T-7: Fundamentals and recent advances in HMM-based speech synthesis
Presented by
Keiichi Tokuda and Heiga Zen
Abstract
Over the last ten years, the quality of speech synthesis has drastically improved with the rise of general corpus-based
speech synthesis. Especially, state-of-the-art unit selection speech synthesis can generate natural-sounding high
quality speech. However, for constructing human-like talking machines, speech synthesis systems are required to have
an ability to generate speech with arbitrary speaker’s voice characteristics, various speaking styles including native
and non-native speaking styles in different languages, varying emphasis and focus, and/or emotional expressions; it
is still difficult to have such flexibility with unit-selection synthesizers, since they need a large-scale speech corpus
for each voice.
In recent years, a kind of statistical parametric speech synthesis based on hidden Markov models (HMMs) has been
developed. The system has the following features:
- Original speaker’s voice characteristics can easily be reproduced because all speech features including spectral,
excitation, and duration parameters are modeled in a unified framework of HMM, and then generated from
the trained HMMs themselves.
- Using a very small amount of adaptation speech data, voice characteristics can easily be modified by transforming
HMM parameters by a speaker adaptation technique used in speech recognition systems.
From these features, the HMM-based speech synthesis approach is expected to be useful for constructing speech
synthesizers which can give us the flexibility we have in human voices.
In this tutorial, the system architecture is outlined, and then basic techniques used in the system, including algorithms
for speech parameter generation from HMM, are described with simple examples. Relation to the unit
selection approach, trajectory modeling, recent improvements, and evaluation methodologies are are summarized.

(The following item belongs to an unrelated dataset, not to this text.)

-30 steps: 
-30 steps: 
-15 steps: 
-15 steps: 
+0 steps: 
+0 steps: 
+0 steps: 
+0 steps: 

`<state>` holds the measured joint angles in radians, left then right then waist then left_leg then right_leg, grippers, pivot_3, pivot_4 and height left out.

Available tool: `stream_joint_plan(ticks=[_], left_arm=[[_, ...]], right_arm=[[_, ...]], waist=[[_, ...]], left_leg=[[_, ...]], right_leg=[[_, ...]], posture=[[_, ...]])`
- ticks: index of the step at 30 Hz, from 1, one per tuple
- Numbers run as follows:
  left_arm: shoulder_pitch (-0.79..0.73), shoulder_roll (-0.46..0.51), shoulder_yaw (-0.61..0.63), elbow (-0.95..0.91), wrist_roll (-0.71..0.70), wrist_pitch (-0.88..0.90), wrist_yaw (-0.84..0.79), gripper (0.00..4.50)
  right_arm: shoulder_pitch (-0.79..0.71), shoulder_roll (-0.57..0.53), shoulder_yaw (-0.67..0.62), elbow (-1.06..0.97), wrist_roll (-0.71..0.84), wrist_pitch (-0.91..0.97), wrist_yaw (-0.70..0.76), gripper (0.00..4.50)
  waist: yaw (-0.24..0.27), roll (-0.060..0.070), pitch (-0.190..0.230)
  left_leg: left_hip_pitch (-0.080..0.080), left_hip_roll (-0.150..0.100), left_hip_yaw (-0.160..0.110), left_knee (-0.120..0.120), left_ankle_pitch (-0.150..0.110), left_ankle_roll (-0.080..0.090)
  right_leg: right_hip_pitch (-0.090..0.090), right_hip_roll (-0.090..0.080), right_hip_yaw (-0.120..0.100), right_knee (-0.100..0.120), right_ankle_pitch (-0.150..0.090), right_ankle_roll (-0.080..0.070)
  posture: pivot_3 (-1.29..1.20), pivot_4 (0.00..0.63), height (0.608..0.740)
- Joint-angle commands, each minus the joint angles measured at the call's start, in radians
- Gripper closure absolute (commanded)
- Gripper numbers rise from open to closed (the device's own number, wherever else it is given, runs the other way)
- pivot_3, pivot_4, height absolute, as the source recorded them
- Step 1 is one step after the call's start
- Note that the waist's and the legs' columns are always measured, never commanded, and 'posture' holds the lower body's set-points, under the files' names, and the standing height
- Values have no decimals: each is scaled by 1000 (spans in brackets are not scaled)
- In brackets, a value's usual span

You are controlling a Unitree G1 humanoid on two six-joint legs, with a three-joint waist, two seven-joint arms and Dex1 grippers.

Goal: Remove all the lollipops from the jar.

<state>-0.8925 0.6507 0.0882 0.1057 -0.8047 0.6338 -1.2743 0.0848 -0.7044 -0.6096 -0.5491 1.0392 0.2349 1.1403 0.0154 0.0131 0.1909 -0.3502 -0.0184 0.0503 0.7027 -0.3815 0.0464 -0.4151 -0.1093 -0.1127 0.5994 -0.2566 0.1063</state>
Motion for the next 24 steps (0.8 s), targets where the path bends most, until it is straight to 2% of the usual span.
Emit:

Techniques developed for increasing the flexibility and improving the speech quality are also reviewed.
Speaker Biography
Keiichi Tokuda received the Dr.Eng. degree from Tokyo Institute of Technology in 1989. He is now the director
of the Speech Processing Laboratory and a Professor in the Department of Computer Science and Engineering at
Nagoya Institute of Technology. He has been an invited researcher at ATR Spoken Language Translation Research
Laboratories and was a visiting researcher at Carnegie Mellon University from 2001 to 2002. He has been working
on HMM-based speech synthesis after he proposed an algorithm for speech parameter generation from HMM in
1995. He is also the principal designer of opensource software packages: HTS (http://hts.sp.nitech.ac.jp/) and
SPTK (http://sp-tk.sourceforge.net/). In 2005, Keiichi Tokuda and Dr. Alan Black (CMU) organized the largest
ever evaluation of corpus-based speech synthesis techniques, the Blizzard Challenge, which has progressed to an
annual event. He was a member of the Speech Technical Committee of the IEEE Signal Processing Society from
2000 to 2003. Currently he is a member of ISCA Advisory Council and an associate editor of IEEE Transactions
on Audio, Speech & Language Processing, and acts as organizer and reviewer for many major speech conferences,
workshops and journals. He published over 60 journal papers and over 150 conference papers, and received 5 paper
awards.
Heiga Zen received the Dr.Eng. degree in computer science and engineering from Nagoya Institute of Technology
in 2006. He is currently a Research Engineer in the Speech Technology Group of Toshiba Research Europe Ltd.
Cambridge Research Laboratory. He was an intern researcher at the ATR Spoken Language Translation Research
Laboratories in 2003 and an intern/co-op researcher at the IBM T. J. Watson Research Center from 2004 to 2005.
From April 2006 to July 2008, he was a postdoctoral research associate at the Nagoya Institute of Technology. He
has been working on HMM-based speech synthesis for 8 years after joining Prof. Tokuda’s research group in 2000.
He was also the main developer and maintainer of HTS, one of the main developers of the Festival Speech Synthesis
System, one of the main developers of SPTK, and one of the active contributors to the hidden Markov model toolkit
(HTK). He published 10 journal papers and over 40 conference papers, and received 5 paper awards.